I'm not sure if you've seen the WoodWhisperer's cutting board tutorial, towards the end he covers how to mix the beeswax/mineral oil. I've never tried it though.

Recently I've been using Calpham's beeswax salad bowl finish - you can get it on amazon here Tad pricey, but a little goes a long way. Just wipe on, wait a few hours and wipe off.


----------



## TopamaxSurvivor (May 2, 2008)

Find a local beekeeper, that's the best place to get Beeswax. Keep it out of the microwave. Double boiler or real low heat on a slow cooker type hot plate.


----------



## closetguy (Sep 29, 2007)

I use white bees wax pellets and white mineral oil. My source is Craft Lobby.

I have a electric hot plate and a small pan that I put the mineral oil and a small amount of bees wax in and melt it all down. I then apply the mixture to the boards hot. I also pour the excess mixture into small jars to sell at shows for $5 each. Once the mixture cools, it will jell. The amount of jell depends on the amount of bees wax you melted into the mineral oil. It can be runny, or the consistency of Vaseline. The more wax, the thicker. I try to keep mine like Vaseline. However, during the hot Georgia summers, it tends to get runny at outdoor shows. At room temperature, it will jell again.

My source for the jars is SKS. I use the 8 oz PET jars that have the cap liner that decreases the chance of leaks. They also have clear plastic sleeves for each size jar that I shrink wrap around the jar with a heat gun.


----------



## Julian (Sep 30, 2008)

I also suggest finding a local beekeeper(apiary) as that is usually the cheapest way to get it, plus what better way to support your local economy. You'll want to double boil the mixture to get it to blend together. Just heat water in a large pan and stick a smaller metal bowl in the boiling water, and add the wax and oil into it, then mix slowly.


----------



## Karson (May 9, 2006)

I bought some beeswax on ebay. I tried to find local bee keepers but didn't have any luck. (Even though I remember seeing a truck at a local gas station that was selling honey)

I haven't done anything with mine yet.


----------



## bigike (May 25, 2009)

mineral oil i heard works for the cutting boards


----------



## mtkate (Apr 18, 2009)

I just used paraffin wax with the mineral oil, and heated it up in a double boiler that I didn't plan for cooking. The neat thing is it will harden - and I can put a lid on it and reheat it in the future when I finish another board.
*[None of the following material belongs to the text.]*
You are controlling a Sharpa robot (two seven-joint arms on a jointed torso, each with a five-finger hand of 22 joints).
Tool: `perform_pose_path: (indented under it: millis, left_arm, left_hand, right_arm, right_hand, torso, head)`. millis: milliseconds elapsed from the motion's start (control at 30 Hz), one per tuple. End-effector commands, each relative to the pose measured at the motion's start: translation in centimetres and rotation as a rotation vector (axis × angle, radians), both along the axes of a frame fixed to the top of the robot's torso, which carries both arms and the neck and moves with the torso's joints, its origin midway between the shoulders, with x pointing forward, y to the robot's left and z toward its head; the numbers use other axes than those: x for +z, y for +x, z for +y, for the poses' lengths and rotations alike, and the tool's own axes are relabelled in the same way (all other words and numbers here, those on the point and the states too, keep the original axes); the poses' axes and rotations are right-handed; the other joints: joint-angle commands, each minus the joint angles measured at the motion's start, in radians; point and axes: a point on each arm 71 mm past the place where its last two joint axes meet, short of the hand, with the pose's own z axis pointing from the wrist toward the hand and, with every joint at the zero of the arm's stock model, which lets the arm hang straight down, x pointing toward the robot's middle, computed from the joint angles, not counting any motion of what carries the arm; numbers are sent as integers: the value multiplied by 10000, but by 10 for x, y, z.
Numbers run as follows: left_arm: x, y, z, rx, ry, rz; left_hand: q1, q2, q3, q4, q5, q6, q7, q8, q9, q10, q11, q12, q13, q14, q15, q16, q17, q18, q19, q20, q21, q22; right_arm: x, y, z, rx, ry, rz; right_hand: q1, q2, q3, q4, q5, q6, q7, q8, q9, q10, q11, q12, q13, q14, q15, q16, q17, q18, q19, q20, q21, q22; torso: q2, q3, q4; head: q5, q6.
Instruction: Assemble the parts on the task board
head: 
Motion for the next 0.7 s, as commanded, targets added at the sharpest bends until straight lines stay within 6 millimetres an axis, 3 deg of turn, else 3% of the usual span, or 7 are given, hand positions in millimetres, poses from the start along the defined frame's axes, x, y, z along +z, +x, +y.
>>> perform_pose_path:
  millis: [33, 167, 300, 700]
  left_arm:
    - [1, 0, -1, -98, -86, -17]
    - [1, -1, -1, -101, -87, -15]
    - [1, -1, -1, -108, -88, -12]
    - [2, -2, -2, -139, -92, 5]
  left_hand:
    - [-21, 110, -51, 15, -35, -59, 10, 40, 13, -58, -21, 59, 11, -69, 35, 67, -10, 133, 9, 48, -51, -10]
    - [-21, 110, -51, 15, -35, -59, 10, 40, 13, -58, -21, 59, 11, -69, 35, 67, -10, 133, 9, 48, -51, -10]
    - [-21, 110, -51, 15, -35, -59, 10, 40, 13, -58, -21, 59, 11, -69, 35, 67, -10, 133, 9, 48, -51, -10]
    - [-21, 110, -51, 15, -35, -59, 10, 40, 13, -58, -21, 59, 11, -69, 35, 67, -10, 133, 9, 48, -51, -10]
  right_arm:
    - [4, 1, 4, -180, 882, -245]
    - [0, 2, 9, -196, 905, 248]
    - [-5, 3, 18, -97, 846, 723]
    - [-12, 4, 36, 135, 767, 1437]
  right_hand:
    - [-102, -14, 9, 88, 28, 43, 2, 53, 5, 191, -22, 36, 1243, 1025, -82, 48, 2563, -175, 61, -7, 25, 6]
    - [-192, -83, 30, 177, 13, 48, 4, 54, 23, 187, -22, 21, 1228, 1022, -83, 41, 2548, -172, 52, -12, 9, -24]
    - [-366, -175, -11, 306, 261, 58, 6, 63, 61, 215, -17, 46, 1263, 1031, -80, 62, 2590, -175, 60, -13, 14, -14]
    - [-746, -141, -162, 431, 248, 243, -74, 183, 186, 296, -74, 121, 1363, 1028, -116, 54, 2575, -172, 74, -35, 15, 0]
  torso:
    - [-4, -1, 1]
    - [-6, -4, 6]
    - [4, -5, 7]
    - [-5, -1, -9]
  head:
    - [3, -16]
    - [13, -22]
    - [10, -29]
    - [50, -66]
I find that it does cool very quickly so you probably have to keep it on a low setting as you apply and rub in the mixture.


----------



## ldavies (Apr 17, 2009)

Thank you all for your comments. I used a home made double boiler in the end and it was a snap. Mineral oil and beeswax just meld together. The higher the % of beeswax the firmer the ending result.


----------